### What the exercise asks
Filter the material below down to the lines with the word "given" and give those lines.

### Dataset content
-*-*-
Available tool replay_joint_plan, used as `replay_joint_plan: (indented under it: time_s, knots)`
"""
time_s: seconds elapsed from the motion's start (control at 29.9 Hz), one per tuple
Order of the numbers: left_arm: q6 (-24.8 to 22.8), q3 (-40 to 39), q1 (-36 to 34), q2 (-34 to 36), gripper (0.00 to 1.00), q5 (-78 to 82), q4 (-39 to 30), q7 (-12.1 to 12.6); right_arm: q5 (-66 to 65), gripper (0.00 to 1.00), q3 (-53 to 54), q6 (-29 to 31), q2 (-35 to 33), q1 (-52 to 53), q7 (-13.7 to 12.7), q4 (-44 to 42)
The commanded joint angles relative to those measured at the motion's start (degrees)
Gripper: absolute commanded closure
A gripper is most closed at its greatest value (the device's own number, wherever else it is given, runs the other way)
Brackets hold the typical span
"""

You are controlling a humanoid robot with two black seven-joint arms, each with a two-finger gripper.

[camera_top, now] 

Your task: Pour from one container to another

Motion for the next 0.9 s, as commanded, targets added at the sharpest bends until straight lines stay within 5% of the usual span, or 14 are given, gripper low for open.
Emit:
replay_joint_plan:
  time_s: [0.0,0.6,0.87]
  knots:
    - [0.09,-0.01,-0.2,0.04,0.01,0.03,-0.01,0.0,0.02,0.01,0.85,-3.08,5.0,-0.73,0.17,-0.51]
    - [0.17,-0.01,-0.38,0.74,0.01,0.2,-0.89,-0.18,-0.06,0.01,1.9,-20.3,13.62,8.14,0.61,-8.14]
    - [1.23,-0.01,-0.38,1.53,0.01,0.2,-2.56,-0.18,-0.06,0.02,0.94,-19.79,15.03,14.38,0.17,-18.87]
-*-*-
### Solution to the problem
A gripper is most closed at its greatest value (the device's own number, wherever else it is given, runs the other way)
Motion for the next 0.9 s, as commanded, targets added at the sharpest bends until straight lines stay within 5% of the usual span, or 14 are given, gripper low for open.

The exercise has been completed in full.